### PROBLEM TO SOLVE
Nothing after the line containing "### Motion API" belongs in the answer; write out exactly every line from the start of the material up to it, including it.

++++ DATASET CONTENT

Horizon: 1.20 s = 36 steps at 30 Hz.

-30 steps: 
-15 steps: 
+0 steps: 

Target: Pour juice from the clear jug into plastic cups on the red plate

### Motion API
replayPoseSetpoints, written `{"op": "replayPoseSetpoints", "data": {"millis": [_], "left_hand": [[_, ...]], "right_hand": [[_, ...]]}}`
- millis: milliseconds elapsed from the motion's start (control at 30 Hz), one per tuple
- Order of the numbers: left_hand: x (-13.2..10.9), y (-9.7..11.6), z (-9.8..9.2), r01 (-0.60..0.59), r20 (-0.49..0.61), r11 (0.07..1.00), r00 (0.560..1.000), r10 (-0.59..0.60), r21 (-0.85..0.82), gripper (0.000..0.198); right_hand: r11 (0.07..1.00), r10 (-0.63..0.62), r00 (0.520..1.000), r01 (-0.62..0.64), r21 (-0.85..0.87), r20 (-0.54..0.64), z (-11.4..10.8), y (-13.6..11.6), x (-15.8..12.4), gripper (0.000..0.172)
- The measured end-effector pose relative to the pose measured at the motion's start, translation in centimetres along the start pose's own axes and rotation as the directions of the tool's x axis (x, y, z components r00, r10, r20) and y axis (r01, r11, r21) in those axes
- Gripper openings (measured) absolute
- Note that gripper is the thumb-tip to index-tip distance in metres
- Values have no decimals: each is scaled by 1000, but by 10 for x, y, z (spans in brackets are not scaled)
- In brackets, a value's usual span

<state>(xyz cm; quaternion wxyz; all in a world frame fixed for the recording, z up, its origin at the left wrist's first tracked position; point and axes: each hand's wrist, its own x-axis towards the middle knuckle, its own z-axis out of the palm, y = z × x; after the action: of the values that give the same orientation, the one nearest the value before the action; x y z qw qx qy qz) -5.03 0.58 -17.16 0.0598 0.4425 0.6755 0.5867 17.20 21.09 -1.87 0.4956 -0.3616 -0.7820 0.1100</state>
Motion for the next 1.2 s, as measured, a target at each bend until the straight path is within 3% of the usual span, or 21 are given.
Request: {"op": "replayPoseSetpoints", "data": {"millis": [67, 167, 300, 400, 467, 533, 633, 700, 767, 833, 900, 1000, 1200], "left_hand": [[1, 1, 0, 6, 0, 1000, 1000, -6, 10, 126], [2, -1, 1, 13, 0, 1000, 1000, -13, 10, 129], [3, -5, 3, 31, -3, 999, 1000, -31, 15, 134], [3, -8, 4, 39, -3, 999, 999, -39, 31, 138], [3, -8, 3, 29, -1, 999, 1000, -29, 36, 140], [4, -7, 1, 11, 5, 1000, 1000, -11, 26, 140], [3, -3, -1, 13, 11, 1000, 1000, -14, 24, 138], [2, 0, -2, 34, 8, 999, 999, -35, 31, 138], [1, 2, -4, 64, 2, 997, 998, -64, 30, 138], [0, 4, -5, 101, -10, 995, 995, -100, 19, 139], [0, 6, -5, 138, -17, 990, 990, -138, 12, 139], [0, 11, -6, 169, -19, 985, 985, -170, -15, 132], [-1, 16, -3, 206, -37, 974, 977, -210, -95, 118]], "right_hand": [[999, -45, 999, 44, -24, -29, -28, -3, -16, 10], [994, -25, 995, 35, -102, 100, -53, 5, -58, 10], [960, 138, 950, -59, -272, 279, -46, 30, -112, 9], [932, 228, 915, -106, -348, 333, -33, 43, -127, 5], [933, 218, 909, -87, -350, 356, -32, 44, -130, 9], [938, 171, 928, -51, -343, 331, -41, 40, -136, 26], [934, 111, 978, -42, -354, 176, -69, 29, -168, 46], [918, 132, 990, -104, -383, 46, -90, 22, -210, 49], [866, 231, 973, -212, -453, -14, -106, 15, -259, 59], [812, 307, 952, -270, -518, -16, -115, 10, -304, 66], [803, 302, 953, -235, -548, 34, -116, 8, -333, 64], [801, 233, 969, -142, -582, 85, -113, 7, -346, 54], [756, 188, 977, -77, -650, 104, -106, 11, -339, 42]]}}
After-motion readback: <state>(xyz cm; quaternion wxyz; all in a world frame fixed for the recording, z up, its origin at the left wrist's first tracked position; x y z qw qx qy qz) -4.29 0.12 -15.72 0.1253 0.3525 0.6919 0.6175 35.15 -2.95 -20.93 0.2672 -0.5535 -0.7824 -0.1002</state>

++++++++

### RESPONSE BOX
Horizon: 1.20 s = 36 steps at 30 Hz.

-30 steps: 
-15 steps: 
+0 steps: 

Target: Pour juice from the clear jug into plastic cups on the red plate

### Motion API

Nothing further remains in this exercise.